Of course, we would not expect people to agree with them if they do not agree with the politics that underlie them: politics of anti-austerity, of inclusion, of rights, of socialism. But the apparent consensus of support from the political left and from people affected by neurodivergent conditions for the main Manifesto document suggests that our key demands are beneficial to the full range of neurodivergent people. It includes policies that will benefit people with ADHD, dyspraxia, dyslexia and other conditions as well as autistic people – and policies that will benefit people wherever they are on the spectrum of autism and/or other neurodivergence.

It is based on five key principles, one of which is the neurodiversity approach. It shows that the neurodiversity approach can be both unifying and inclusive.

Towards a materialist neurodiversity

These arguments point to the need to understand neurodiversity in the context of the society in which people live. People are part of the physical, natural environment. We also help to shape that environment. We both exist in our environment and interact with it – our physical and sensory environment and the people who live in it alongside us. We form social structures, and unlike other species we do that in a very conscious way. But since the early days of human history, we have done it in a way that divides people into distinct classes with distinct interests, with a ruling minority holding most of the power.
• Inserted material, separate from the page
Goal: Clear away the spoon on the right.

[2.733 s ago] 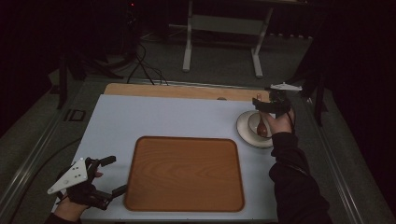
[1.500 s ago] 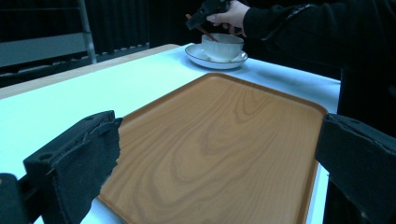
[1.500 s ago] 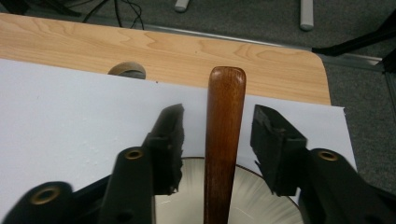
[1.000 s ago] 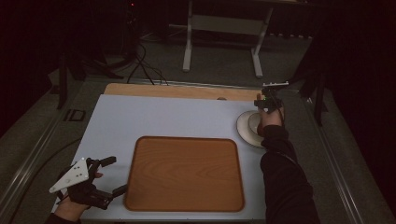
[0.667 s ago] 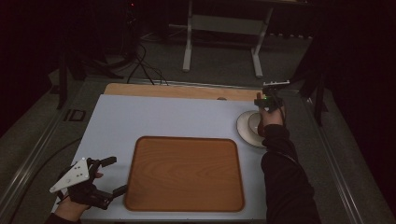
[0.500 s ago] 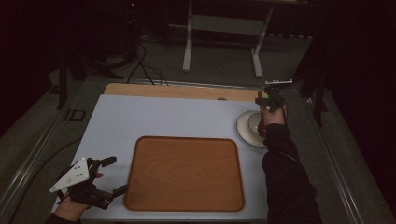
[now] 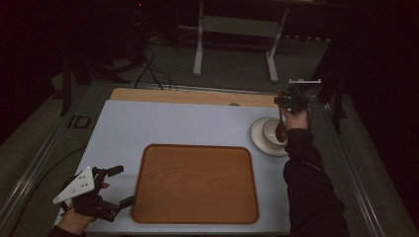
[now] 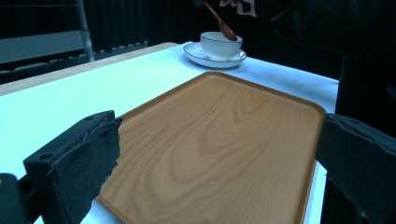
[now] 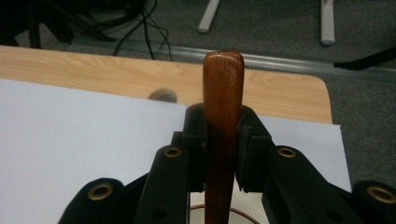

When we look at how employers exclude neurodivergent workers, we are considering a specific social relationship in which “employers” and “workers” are different categories of people with different relationships to production. When we look at parenting of neurodivergent kids, we are considering the way in which parenting is structured as a private activity, as described above. And when we look at disability, we are considering how our physical, sensory and social environment, and features of our own selves in conjunction with that environment, create difficulties for us. Understanding our experience in these terms is known as a materialist approach.

A materialist understanding of neurodiversity, rather than one based simply on pathology or identity, will enable us to better understand the oppression of neurodivergent people. It will also enable us to imagine and fight for the reorganisation of society that will embrace and support neurodivergent and neurotypical people.